## Supplied data
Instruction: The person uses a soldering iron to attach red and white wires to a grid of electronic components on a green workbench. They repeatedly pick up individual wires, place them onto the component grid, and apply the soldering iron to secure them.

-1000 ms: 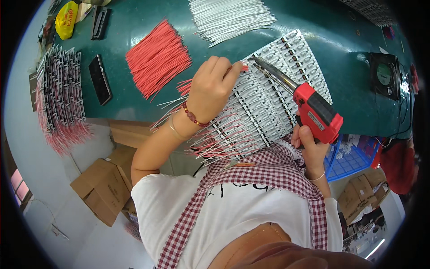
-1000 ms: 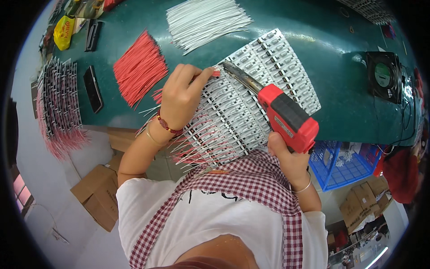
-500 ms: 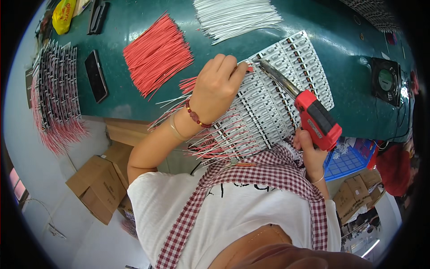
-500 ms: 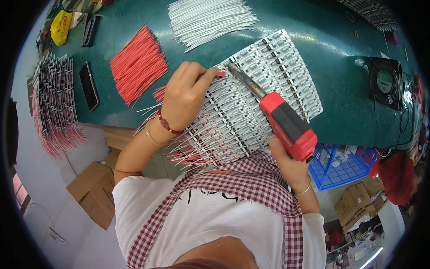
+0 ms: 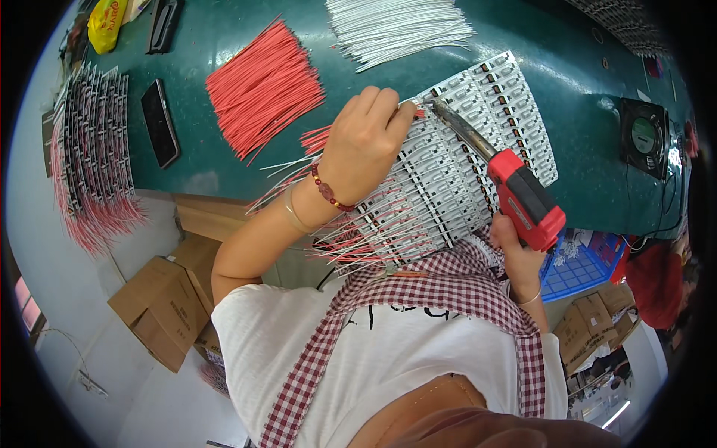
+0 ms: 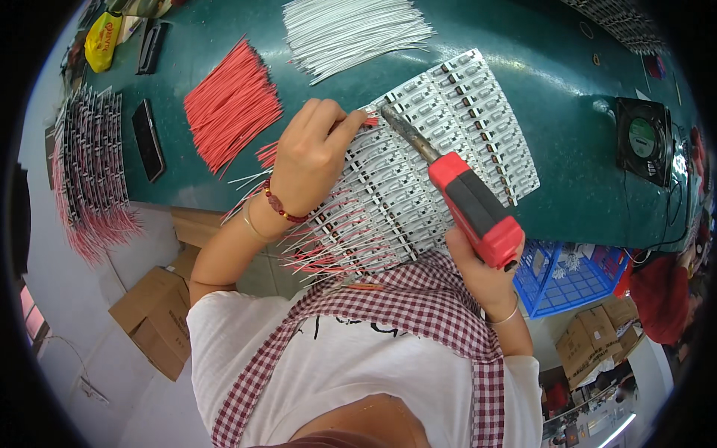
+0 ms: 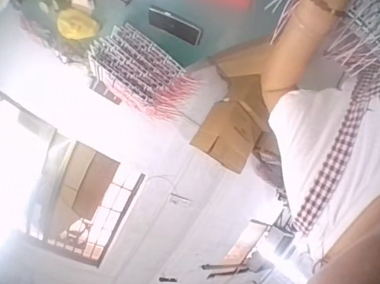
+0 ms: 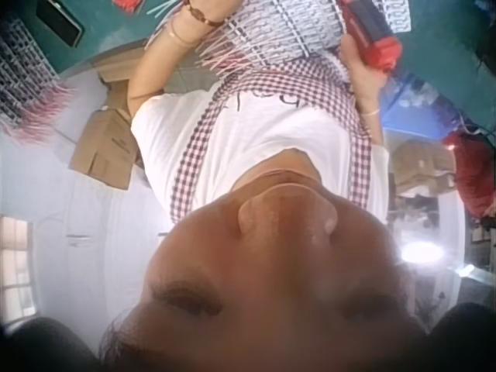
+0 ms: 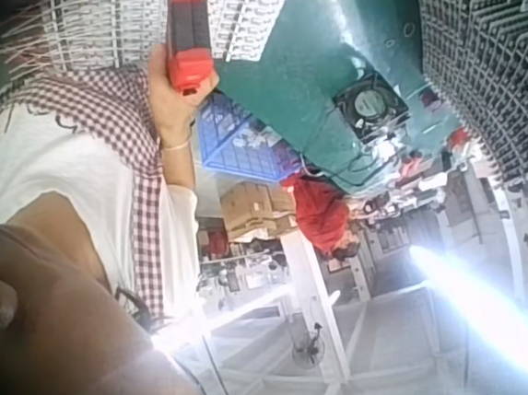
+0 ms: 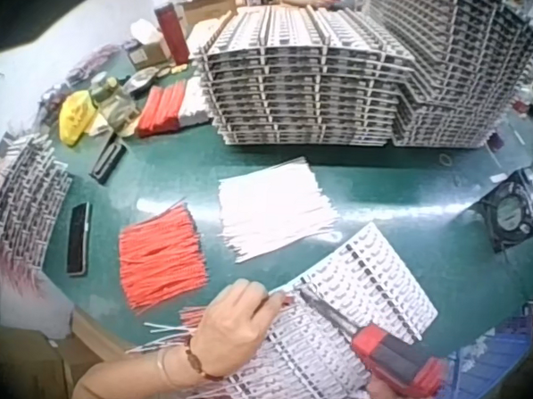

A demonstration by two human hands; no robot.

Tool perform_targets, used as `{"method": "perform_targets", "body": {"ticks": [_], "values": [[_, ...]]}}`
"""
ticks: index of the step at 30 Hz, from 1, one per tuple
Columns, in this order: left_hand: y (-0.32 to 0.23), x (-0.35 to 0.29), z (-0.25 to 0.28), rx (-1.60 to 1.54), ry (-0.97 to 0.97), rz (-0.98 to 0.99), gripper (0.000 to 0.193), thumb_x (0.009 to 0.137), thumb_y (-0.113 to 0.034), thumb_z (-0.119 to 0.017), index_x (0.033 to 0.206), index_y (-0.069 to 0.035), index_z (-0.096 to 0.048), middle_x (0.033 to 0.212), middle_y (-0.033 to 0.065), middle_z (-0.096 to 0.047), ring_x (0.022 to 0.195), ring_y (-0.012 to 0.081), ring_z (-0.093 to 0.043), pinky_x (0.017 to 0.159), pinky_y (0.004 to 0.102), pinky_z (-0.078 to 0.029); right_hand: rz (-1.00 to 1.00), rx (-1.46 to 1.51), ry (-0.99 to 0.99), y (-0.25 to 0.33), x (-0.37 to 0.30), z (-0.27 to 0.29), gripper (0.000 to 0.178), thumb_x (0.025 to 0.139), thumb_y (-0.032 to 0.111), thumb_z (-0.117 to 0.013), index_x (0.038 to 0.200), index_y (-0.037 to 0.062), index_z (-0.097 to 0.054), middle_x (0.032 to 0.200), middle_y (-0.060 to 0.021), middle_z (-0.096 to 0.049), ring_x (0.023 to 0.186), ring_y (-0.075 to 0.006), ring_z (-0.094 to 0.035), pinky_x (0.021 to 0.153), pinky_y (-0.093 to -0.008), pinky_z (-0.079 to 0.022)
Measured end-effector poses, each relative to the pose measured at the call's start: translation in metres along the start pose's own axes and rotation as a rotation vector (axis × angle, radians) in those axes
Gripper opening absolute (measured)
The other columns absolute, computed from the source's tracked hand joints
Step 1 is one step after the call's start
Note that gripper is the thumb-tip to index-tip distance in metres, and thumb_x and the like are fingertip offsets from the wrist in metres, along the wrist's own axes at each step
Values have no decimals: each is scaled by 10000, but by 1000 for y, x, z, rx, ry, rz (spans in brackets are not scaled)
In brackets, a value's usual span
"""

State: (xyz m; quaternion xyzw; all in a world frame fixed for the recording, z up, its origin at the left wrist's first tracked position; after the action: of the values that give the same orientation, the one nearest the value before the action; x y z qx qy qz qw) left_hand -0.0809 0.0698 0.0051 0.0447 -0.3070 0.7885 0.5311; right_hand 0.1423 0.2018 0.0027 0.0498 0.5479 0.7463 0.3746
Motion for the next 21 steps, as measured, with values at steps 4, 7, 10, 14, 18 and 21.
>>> {"method": "perform_targets", "body": {"ticks": [4,7,10,14,18,21], "values": [[0,1,-1,2,-13,-4,314,670,48,-609,974,4,-676,767,78,-484,705,229,-511,628,342,-445,13,-47,50,1,1,-1,211,841,93,-732,1027,11,-675,904,-60,-672,785,-141,-629,702,-304,-508],[0,1,-1,3,-9,-9,307,677,46,-610,973,3,-676,769,76,-484,706,228,-512,630,341,-446,7,32,15,4,-2,0,215,856,92,-722,1047,9,-667,928,-50,-672,799,-138,-627,705,-299,-508],[0,2,-1,9,-11,-11,294,686,38,-610,970,-1,-676,770,74,-486,707,227,-511,635,341,-444,2,72,8,4,-3,4,220,873,91,-709,1070,9,-657,941,-40,-665,805,-128,-619,705,-293,-506],[-3,5,0,60,-1,-14,258,708,5,-613,958,-15,-675,767,69,-480,709,228,-510,650,342,-434,66,66,-28,8,-3,4,454,926,245,-641,1247,-53,-520,663,-61,-552,529,-103,-477,504,-248,-392],[-7,7,2,146,6,-62,265,715,-32,-623,974,-17,-676,784,57,-505,724,220,-524,664,338,-424,73,136,-27,9,-4,3,482,926,282,-648,1252,-49,-519,653,-63,-547,520,-103,-467,498,-249,-385],[-15,3,12,129,-103,-133,304,696,-36,-636,995,-2,-681,823,51,-553,742,210,-539,658,332,-423,70,202,-7,11,-5,2,497,925,309,-652,1251,-44,-522,646,-63,-544,518,-102,-466,492,-246,-379]]}}
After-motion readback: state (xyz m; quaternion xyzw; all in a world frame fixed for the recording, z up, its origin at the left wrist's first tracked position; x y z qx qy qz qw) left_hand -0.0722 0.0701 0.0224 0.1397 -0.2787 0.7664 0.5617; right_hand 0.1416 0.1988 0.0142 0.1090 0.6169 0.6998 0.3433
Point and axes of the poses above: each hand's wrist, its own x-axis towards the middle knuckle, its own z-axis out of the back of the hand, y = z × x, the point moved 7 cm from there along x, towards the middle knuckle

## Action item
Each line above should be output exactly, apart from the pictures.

## Answer to the exercise
Instruction: The person uses a soldering iron to attach red and white wires to a grid of electronic components on a green workbench. They repeatedly pick up individual wires, place them onto the component grid, and apply the soldering iron to secure them.

-1000 ms: 
-1000 ms: 
-500 ms: 
-500 ms: 
+0 ms: 
+0 ms: 
+0 ms: 
+0 ms: 
+0 ms: 
+0 ms: 

A demonstration by two human hands; no robot.

Tool perform_targets, used as `{"method": "perform_targets", "body": {"ticks": [_], "values": [[_, ...]]}}`
"""
ticks: index of the step at 30 Hz, from 1, one per tuple
Columns, in this order: left_hand: y (-0.32 to 0.23), x (-0.35 to 0.29), z (-0.25 to 0.28), rx (-1.60 to 1.54), ry (-0.97 to 0.97), rz (-0.98 to 0.99), gripper (0.000 to 0.193), thumb_x (0.009 to 0.137), thumb_y (-0.113 to 0.034), thumb_z (-0.119 to 0.017), index_x (0.033 to 0.206), index_y (-0.069 to 0.035), index_z (-0.096 to 0.048), middle_x (0.033 to 0.212), middle_y (-0.033 to 0.065), middle_z (-0.096 to 0.047), ring_x (0.022 to 0.195), ring_y (-0.012 to 0.081), ring_z (-0.093 to 0.043), pinky_x (0.017 to 0.159), pinky_y (0.004 to 0.102), pinky_z (-0.078 to 0.029); right_hand: rz (-1.00 to 1.00), rx (-1.46 to 1.51), ry (-0.99 to 0.99), y (-0.25 to 0.33), x (-0.37 to 0.30), z (-0.27 to 0.29), gripper (0.000 to 0.178), thumb_x (0.025 to 0.139), thumb_y (-0.032 to 0.111), thumb_z (-0.117 to 0.013), index_x (0.038 to 0.200), index_y (-0.037 to 0.062), index_z (-0.097 to 0.054), middle_x (0.032 to 0.200), middle_y (-0.060 to 0.021), middle_z (-0.096 to 0.049), ring_x (0.023 to 0.186), ring_y (-0.075 to 0.006), ring_z (-0.094 to 0.035), pinky_x (0.021 to 0.153), pinky_y (-0.093 to -0.008), pinky_z (-0.079 to 0.022)
Measured end-effector poses, each relative to the pose measured at the call's start: translation in metres along the start pose's own axes and rotation as a rotation vector (axis × angle, radians) in those axes
Gripper opening absolute (measured)
The other columns absolute, computed from the source's tracked hand joints
Step 1 is one step after the call's start
Note that gripper is the thumb-tip to index-tip distance in metres, and thumb_x and the like are fingertip offsets from the wrist in metres, along the wrist's own axes at each step
Values have no decimals: each is scaled by 10000, but by 1000 for y, x, z, rx, ry, rz (spans in brackets are not scaled)
In brackets, a value's usual span
"""

State: (xyz m; quaternion xyzw; all in a world frame fixed for the recording, z up, its origin at the left wrist's first tracked position; after the action: of the values that give the same orientation, the one nearest the value before the action; x y z qx qy qz qw) left_hand -0.0809 0.0698 0.0051 0.0447 -0.3070 0.7885 0.5311; right_hand 0.1423 0.2018 0.0027 0.0498 0.5479 0.7463 0.3746
Motion for the next 21 steps, as measured, with values at steps 4, 7, 10, 14, 18 and 21.
>>> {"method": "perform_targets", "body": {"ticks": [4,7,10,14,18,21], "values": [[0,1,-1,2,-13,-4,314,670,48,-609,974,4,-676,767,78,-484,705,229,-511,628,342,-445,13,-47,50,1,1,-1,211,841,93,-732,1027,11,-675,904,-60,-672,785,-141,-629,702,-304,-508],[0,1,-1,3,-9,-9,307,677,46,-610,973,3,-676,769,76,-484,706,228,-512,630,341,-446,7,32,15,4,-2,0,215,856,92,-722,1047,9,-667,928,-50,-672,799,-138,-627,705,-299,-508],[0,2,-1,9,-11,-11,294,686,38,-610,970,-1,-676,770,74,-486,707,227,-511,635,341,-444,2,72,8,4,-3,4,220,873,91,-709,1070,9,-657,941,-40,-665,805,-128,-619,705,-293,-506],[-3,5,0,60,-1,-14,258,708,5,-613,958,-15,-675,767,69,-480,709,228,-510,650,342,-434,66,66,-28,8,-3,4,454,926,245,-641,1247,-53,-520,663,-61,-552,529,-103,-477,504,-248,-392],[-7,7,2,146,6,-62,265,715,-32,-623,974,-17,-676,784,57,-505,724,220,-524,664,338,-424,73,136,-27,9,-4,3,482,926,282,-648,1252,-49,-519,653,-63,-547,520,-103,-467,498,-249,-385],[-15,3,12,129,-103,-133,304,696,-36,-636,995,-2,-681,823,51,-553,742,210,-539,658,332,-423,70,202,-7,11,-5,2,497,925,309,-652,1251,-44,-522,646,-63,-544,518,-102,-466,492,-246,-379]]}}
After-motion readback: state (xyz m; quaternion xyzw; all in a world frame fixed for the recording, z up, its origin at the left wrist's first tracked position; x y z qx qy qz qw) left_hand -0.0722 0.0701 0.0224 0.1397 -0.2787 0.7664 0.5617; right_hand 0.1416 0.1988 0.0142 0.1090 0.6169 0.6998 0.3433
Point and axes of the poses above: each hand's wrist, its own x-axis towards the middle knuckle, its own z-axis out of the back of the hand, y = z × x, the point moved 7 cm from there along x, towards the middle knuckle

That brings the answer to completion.